Bern

Trump lädt zum Ramschverkauf in US-Botschaft

In der US-Botschaft in Bern kommen ab diesem Wochenende nicht mehr gebrauchte Gegenstände unter den Hammer. Gewisse Schnäppchen sind ab einem Franken zu haben.

US-Präsident Donald Trump preist sich gerne als gewiefter Geschäftsmann, der immer den perfekten Deal aushandelt. Ob sich die Aktion seiner ausländischen Botschaften auch vergolden lässt, wird sich zeigen. Denn auch dieses Jahr versteigern die Vertretungen im Ausland Mobiliar und andere Utensilien, die sie nicht mehr benötigen. Milliardär Trump wird damit quasi zum Online-Flohmarktverkäufer.
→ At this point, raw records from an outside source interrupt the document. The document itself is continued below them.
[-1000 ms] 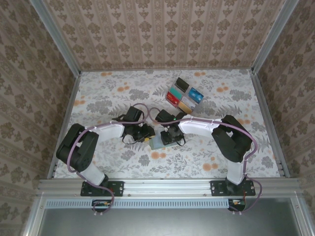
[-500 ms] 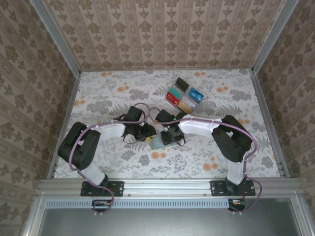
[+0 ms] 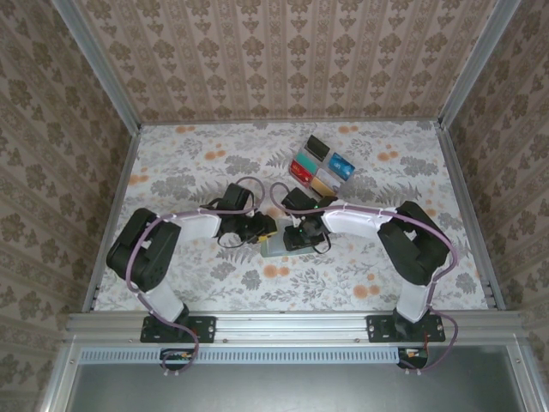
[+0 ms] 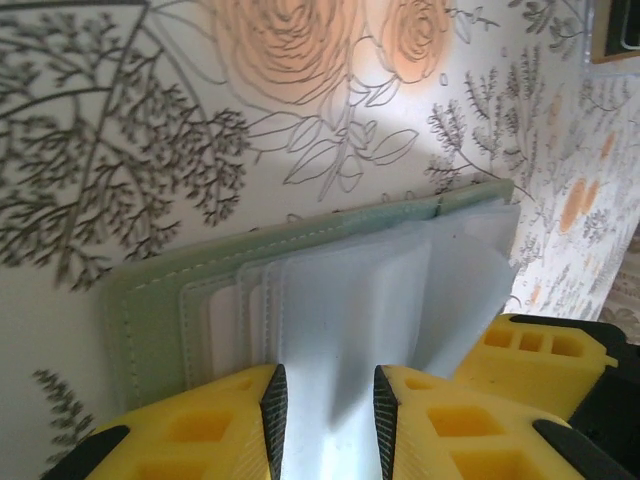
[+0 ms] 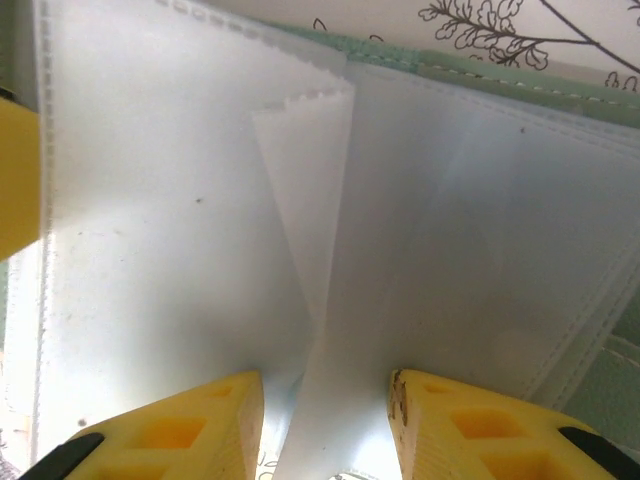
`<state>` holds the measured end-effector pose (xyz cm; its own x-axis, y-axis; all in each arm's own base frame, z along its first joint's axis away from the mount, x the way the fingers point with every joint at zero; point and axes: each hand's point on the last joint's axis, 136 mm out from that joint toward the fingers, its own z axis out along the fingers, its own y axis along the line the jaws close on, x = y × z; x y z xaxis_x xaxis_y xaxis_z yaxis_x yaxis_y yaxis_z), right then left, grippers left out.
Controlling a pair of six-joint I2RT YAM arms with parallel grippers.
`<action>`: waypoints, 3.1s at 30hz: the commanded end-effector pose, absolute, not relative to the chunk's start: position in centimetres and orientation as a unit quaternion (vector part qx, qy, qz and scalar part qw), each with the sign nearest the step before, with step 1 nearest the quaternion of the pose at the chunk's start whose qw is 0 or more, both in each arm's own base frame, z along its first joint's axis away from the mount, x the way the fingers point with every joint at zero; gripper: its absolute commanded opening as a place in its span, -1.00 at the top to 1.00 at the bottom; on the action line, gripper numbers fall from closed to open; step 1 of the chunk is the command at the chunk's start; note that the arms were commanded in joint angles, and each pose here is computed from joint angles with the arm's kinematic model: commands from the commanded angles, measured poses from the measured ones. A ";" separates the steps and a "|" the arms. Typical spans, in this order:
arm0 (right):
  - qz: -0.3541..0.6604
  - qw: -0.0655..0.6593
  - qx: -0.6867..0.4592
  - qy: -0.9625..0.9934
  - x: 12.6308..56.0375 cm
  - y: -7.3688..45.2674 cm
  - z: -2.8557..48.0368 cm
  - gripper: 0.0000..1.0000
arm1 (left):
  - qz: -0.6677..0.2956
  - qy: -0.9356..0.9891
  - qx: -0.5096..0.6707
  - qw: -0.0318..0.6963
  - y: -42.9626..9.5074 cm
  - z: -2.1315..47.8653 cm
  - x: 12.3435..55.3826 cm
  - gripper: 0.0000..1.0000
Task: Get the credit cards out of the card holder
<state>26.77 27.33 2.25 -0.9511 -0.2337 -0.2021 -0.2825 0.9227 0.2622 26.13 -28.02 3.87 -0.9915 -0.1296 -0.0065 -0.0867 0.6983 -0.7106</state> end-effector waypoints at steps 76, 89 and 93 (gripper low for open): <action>0.015 0.071 -0.130 0.989 26.7 25.4 0.5 -0.14 | -0.404 0.909 -0.090 0.048 -24.1 7.2 26.8 0.02; 0.059 0.073 -0.129 0.987 26.4 25.7 0.1 0.01 | -0.384 0.922 -0.040 0.028 -28.1 5.3 26.8 0.20; 0.086 0.085 -0.135 0.983 26.5 26.4 0.4 0.05 | -0.367 0.929 -0.039 0.037 -27.9 4.9 27.8 0.21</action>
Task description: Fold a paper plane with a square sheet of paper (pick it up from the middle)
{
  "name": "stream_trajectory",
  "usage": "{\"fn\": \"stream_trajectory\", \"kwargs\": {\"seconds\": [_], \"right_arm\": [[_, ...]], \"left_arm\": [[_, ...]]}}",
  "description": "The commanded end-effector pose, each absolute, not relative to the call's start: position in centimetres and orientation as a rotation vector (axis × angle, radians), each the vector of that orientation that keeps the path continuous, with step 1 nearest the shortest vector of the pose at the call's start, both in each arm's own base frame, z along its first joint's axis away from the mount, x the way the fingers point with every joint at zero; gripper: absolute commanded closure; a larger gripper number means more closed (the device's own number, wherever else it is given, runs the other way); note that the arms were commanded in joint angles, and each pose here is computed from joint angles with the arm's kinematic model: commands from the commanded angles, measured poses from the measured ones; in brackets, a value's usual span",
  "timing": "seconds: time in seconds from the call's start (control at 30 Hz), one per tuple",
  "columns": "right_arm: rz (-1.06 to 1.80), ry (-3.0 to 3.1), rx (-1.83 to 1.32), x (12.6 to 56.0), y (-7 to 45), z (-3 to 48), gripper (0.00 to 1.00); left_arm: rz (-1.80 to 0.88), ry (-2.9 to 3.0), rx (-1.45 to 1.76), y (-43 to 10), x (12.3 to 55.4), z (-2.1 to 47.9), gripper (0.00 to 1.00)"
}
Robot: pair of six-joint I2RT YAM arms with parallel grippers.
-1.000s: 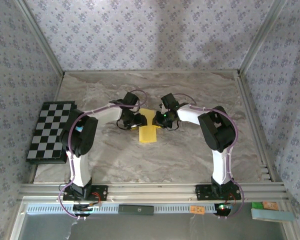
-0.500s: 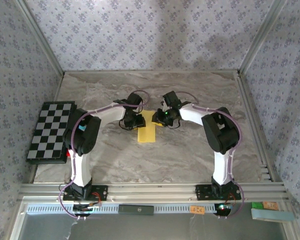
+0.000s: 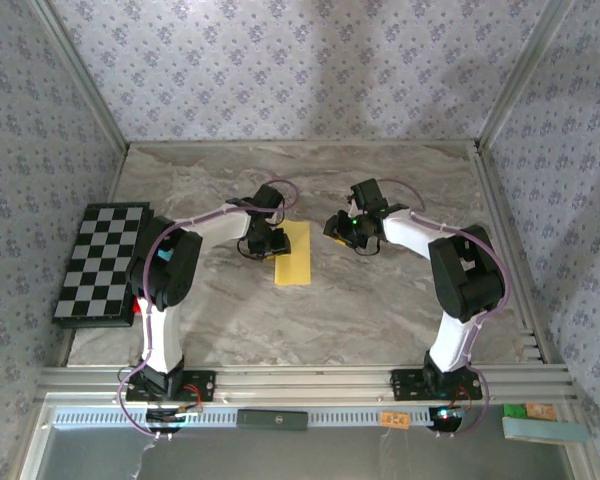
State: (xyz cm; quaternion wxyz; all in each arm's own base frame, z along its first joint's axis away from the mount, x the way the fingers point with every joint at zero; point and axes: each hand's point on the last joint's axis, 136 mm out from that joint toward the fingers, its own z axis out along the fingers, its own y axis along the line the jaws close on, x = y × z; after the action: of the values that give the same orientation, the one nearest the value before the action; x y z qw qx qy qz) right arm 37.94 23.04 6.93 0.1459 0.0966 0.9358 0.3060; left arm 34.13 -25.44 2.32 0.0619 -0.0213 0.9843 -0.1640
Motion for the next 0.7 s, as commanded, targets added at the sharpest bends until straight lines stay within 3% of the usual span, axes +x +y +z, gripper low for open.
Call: {"fn": "stream_trajectory", "kwargs": {"seconds": [0.0, 0.67], "right_arm": [[0.852, 2.701, 0.267, 37.7, 22.7, 7.0, 0.64], [0.903, 2.737, 0.204, 37.1, 24.8, 6.1, 0.67]], "left_arm": [[-0.431, 3.052, -0.023, -24.7, 33.2, -0.7, 0.63], [-0.395, 3.088, -0.022, -24.6, 32.8, -1.9, 0.62]]}}
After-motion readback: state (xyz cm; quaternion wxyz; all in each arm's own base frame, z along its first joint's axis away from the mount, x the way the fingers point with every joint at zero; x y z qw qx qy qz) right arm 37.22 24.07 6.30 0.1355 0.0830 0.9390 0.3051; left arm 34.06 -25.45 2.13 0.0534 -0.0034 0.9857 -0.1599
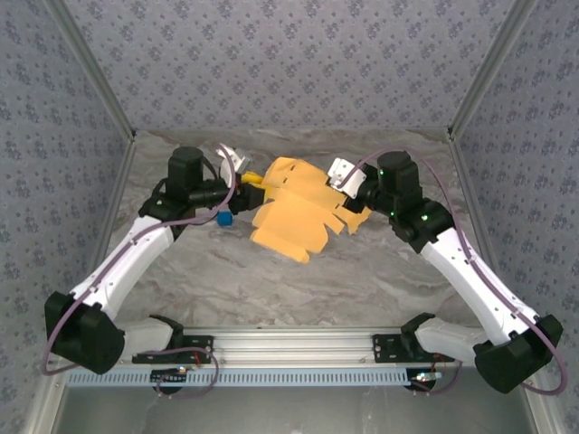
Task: Fold the paper box
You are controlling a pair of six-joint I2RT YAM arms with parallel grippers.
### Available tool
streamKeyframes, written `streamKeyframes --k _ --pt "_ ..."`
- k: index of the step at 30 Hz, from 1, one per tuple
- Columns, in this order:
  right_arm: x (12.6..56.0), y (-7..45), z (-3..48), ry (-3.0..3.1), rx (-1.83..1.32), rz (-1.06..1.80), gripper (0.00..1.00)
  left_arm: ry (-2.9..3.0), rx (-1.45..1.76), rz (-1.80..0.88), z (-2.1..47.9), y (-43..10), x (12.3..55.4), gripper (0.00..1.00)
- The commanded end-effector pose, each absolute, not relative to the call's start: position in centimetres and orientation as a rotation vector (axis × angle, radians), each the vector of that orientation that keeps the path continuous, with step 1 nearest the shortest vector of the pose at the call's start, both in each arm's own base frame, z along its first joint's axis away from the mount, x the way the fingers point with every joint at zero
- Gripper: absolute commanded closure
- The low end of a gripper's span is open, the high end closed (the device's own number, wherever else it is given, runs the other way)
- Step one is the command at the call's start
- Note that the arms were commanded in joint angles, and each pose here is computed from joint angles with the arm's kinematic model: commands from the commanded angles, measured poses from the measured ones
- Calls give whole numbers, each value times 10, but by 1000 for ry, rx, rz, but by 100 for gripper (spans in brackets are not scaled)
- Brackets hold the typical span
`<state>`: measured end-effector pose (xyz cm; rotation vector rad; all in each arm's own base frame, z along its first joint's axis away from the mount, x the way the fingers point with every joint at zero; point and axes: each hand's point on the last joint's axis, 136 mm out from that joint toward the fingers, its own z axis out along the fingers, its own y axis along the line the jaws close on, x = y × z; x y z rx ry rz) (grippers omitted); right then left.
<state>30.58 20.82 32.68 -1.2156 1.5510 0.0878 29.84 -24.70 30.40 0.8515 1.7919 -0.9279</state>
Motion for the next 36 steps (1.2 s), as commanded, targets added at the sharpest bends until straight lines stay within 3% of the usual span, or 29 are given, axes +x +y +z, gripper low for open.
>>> streamKeyframes --k 1,7,16,30,36 --pt "280 215 335 1602 -1227 300 100 1730 812 -760 319 -231 305 51" --pt "281 211 342 1667 -1173 333 100 1773 646 -677 338 -211 307 43" --pt "283 209 342 1690 -1203 305 100 1687 772 -673 383 -238 255 41" --pt "280 210 337 1683 -1367 288 100 1790 812 -861 398 -257 239 56" --pt "277 215 341 1686 -1389 312 100 1846 794 -813 402 -257 250 67"
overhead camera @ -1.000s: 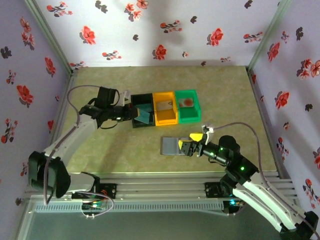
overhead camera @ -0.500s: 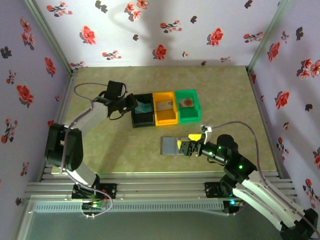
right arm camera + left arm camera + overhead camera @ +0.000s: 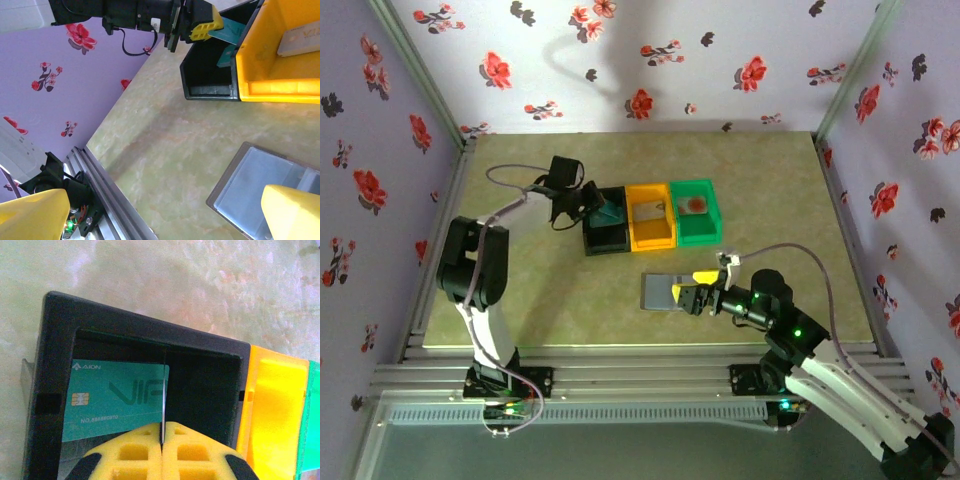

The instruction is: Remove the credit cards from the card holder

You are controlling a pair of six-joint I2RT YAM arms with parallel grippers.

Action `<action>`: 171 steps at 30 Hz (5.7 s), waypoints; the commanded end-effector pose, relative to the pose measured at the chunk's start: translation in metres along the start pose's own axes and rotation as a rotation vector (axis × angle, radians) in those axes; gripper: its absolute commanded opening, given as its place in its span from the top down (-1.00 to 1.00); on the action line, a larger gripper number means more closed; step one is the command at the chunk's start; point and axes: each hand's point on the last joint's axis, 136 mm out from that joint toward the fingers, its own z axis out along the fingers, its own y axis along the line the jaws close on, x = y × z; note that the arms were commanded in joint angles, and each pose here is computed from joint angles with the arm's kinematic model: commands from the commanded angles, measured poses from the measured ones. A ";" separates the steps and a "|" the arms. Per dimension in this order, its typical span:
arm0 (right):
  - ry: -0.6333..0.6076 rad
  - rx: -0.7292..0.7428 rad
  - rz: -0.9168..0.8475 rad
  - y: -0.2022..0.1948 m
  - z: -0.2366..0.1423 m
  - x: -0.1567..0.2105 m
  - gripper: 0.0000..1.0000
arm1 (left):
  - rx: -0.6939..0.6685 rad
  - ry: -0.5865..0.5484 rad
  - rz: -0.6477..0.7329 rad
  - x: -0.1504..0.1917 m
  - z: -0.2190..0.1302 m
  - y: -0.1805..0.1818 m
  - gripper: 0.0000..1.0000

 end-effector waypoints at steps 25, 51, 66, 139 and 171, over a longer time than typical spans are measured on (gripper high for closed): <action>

Die Botschaft in Bern mistet ab diesem Wochenende aus, wie sie via Facebook verkündet. Bereits ab 1 Franken unter anderem im Angebot: Eine Maschine, um Gepäck zu röntgen, ausrangierte PC-Monitore, abgewetzte und befleckte Bürosessel, Kaffeemaschinen vom Coop-Elektrohändler Fust, Matratzen, ein Ergometer und eine Nähmaschine.

Nur eine Bezahlmethode

Laut Tanya Ward, Botschaftssprecherin in Bern, werden solche Auktionen regelmässig auf der ganzen Welt durchgeführt. Alle Einnahmen fliessen in das Budget der Botschaft und des Aussenministeriums zurück.

Wer einen Artikel erfolgreich ersteigert, hat drei Tage, um das erworbene Stück vor Ort auf der Botschaft abzuholen. Aber Vorsicht: Donald Trump akzeptiert weder EC- noch Kreditkarte, sondern nur Cash – bar auf die Hand.